Figure 2. Paris downtown (Rue de Lion) during flood in 1910. before realization of reservoirs in River Sena catchment area

Water quality protection

Water quality protection can be properly accomplished only by the following measures: technological, water resources and organization-economical measure. Water resource measure are very important protection measure as without them it is almost impossible to accomplish the required high quality levels in rivers, especially during the low flow periods. Those measures consider so called improvement of low flows, by discharging water during the low flow periods. During that period river biocenoses and ichtiofauna are endangered as a result of synergetic influence of few ecological factors each of them near its pessimum (simultaneous effects of low flow, high temperature and low concentration of dissolved oxygen in the water). In such conditions if water can be discharged from the water storage reservoir, water of high quality, desirable temperature, with high concentration of dissolved oxygen - water quality can be managed and maintained within the boundaries favourable for existence of river biocenoses. To accomplish this structures for discharge of guarantied ecological flow are built as a selective inlet, with possibility to take water from the layer with the most appropriate temperature (Figure 4). It is an active way to utilize thermal stratification of lake.

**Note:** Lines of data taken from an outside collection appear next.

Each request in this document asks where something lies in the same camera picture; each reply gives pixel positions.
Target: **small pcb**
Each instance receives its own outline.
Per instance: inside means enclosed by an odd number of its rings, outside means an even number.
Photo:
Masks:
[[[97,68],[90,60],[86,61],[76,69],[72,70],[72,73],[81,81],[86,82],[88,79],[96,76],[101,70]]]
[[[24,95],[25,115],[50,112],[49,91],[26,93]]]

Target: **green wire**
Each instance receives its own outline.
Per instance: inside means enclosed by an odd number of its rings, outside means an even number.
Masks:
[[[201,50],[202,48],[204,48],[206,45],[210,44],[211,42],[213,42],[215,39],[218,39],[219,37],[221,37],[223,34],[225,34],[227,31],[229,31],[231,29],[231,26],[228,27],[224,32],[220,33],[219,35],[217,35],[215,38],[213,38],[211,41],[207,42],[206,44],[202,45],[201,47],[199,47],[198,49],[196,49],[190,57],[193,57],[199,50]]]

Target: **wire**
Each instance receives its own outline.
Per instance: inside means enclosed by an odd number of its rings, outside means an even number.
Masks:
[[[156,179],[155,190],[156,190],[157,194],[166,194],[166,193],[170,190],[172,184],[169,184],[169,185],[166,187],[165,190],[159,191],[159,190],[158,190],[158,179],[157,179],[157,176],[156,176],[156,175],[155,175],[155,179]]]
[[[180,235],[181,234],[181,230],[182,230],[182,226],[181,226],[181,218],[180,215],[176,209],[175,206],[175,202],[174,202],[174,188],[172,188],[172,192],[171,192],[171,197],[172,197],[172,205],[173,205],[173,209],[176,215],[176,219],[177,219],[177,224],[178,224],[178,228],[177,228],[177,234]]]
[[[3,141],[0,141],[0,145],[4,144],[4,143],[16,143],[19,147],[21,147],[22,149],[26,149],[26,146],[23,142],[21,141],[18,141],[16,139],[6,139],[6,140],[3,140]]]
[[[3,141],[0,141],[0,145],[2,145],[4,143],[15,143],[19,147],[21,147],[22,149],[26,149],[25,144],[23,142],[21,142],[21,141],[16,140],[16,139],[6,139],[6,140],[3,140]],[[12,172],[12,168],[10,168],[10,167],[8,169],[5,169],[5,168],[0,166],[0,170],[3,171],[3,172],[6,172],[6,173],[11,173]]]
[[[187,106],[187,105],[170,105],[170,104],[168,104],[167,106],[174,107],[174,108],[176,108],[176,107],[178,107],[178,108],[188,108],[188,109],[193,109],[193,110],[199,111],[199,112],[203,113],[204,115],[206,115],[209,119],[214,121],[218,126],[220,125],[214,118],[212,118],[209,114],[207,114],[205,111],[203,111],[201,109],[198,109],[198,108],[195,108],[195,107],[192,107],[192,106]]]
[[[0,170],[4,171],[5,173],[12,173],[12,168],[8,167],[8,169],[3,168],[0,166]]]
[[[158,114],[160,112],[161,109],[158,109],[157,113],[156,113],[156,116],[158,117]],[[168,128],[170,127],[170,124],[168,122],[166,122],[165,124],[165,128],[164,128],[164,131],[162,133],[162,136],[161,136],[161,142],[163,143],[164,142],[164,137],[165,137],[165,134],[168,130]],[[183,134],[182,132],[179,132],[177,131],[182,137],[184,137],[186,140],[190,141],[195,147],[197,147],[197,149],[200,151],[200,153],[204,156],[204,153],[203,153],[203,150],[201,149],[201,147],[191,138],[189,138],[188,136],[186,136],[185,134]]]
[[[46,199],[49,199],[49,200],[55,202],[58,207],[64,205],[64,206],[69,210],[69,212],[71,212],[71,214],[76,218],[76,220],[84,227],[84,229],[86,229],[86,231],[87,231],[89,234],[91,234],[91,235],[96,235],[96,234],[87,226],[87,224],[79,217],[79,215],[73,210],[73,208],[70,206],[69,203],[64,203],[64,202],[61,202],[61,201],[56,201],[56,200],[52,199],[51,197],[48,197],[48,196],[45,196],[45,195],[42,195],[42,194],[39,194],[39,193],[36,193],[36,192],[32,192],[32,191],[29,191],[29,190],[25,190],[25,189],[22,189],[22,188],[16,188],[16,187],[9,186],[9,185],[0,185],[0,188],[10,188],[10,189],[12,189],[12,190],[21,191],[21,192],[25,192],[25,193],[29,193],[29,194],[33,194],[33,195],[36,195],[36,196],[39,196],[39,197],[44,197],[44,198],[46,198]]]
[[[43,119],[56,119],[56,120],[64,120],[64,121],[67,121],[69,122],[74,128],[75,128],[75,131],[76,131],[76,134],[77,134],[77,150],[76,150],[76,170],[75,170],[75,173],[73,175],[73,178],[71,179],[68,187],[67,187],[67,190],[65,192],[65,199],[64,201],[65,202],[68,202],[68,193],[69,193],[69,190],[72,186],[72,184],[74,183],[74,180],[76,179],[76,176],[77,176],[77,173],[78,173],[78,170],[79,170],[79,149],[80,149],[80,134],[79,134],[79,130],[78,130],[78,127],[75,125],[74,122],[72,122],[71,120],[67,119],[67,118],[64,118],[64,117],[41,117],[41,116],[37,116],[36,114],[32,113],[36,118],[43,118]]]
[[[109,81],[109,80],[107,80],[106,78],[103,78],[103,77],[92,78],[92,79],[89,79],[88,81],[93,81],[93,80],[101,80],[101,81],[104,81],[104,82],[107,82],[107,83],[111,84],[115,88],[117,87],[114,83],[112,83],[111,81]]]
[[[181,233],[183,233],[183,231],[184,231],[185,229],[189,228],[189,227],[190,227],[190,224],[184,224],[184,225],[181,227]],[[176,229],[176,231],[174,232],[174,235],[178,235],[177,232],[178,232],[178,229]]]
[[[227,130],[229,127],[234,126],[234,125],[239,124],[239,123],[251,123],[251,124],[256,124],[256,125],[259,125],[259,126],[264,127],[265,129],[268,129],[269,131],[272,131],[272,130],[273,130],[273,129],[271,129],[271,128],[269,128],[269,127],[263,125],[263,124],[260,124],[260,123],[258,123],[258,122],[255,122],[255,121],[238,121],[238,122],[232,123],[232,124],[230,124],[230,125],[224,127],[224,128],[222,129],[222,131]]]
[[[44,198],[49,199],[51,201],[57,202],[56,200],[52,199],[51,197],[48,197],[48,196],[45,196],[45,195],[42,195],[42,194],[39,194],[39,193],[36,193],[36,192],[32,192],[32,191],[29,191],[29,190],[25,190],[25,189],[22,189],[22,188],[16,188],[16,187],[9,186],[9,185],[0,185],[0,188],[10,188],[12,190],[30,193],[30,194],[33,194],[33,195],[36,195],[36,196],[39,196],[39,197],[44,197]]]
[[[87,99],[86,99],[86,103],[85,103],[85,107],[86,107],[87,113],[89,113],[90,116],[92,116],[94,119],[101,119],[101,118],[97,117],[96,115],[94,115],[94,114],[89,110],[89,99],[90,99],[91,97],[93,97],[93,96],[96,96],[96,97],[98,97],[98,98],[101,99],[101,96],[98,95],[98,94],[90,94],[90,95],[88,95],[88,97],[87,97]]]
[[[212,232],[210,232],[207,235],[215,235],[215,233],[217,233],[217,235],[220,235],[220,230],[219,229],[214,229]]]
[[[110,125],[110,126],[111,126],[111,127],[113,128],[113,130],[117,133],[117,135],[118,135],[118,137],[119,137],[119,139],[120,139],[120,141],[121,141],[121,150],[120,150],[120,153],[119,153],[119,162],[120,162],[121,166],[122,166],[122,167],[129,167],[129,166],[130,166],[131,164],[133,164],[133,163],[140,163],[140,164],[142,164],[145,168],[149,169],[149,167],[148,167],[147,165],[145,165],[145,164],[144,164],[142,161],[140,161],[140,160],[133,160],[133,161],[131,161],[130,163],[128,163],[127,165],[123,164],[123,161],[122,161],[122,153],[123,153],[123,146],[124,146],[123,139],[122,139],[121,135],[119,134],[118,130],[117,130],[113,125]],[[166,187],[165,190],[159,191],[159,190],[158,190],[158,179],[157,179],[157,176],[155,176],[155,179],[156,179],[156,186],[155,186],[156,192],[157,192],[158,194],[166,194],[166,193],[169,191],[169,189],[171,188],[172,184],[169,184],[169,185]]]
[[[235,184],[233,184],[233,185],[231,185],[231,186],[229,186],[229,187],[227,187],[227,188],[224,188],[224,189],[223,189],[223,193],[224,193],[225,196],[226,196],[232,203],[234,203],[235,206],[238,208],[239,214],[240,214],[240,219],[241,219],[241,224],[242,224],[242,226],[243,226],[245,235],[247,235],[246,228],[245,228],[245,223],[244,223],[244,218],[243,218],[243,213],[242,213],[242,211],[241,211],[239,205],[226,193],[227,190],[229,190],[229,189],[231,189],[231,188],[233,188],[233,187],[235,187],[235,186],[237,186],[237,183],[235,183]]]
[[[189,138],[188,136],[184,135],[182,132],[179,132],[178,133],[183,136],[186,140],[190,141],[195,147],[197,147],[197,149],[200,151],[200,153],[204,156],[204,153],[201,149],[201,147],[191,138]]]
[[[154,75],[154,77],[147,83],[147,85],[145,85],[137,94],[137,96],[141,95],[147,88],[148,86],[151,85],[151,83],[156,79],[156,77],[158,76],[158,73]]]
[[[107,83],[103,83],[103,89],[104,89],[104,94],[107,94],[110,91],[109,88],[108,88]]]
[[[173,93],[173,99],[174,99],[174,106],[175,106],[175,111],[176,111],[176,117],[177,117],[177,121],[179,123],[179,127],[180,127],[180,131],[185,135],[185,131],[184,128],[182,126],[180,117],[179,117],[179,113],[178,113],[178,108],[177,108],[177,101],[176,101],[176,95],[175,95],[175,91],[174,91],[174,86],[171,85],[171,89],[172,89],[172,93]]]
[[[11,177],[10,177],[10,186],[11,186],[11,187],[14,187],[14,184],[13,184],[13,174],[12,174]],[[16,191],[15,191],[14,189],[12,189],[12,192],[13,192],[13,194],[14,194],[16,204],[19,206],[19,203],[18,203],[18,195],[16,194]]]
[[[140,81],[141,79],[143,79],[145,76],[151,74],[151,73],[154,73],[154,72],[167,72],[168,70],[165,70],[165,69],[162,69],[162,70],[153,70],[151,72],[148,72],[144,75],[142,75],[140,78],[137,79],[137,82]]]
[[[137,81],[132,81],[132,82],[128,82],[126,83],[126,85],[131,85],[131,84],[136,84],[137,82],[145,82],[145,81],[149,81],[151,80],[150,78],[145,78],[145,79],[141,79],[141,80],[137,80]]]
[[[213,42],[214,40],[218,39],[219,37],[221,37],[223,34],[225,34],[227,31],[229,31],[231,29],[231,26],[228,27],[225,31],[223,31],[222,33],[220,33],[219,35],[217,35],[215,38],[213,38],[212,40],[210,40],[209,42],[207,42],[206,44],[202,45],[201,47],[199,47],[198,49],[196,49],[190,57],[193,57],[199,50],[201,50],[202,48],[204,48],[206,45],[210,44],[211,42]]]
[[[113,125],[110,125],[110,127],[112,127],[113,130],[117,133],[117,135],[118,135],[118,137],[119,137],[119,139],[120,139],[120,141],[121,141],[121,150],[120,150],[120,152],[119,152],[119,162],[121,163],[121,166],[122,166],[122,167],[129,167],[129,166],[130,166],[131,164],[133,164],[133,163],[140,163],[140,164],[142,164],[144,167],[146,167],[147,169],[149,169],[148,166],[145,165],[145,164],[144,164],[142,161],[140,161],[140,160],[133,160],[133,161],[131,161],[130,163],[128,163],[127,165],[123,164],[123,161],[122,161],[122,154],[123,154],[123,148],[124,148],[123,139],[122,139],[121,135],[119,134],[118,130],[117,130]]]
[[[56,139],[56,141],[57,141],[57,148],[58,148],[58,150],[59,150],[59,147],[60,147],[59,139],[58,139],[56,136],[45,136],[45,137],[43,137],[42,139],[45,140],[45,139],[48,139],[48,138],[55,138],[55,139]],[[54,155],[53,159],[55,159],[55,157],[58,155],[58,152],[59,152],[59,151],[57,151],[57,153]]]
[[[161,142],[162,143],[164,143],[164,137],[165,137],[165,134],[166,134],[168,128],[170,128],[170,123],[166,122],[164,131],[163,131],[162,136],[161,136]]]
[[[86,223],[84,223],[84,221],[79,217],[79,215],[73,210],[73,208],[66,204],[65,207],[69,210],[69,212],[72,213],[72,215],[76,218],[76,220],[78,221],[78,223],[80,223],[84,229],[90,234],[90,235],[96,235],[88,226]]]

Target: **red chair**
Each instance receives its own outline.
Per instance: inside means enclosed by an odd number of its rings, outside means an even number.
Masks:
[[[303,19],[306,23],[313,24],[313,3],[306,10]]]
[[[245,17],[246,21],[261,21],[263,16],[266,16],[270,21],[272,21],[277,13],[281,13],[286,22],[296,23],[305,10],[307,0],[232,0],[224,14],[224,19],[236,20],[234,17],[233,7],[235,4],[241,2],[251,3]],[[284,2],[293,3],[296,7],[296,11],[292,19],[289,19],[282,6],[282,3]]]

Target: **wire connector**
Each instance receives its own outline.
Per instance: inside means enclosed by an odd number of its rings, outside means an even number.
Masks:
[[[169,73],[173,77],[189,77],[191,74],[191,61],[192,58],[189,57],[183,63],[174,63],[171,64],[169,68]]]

POSITIVE IMPACTS OF WATER STORAGE RESERVOIRS

From the previous part of the article a number of positive impacts can be perceived. They indicate that water storage reservoirs are irreplaceable structures for human survivor. As ecological impact of water storage reservoirs are often subject of discussion, their role from the ecological point of view will be discussed. It should be analyzed comprehensively, in time and space in which all their impact must be evaluated. Only the most important positive ecological impacts, important for water storage reservoir valuation are discussed.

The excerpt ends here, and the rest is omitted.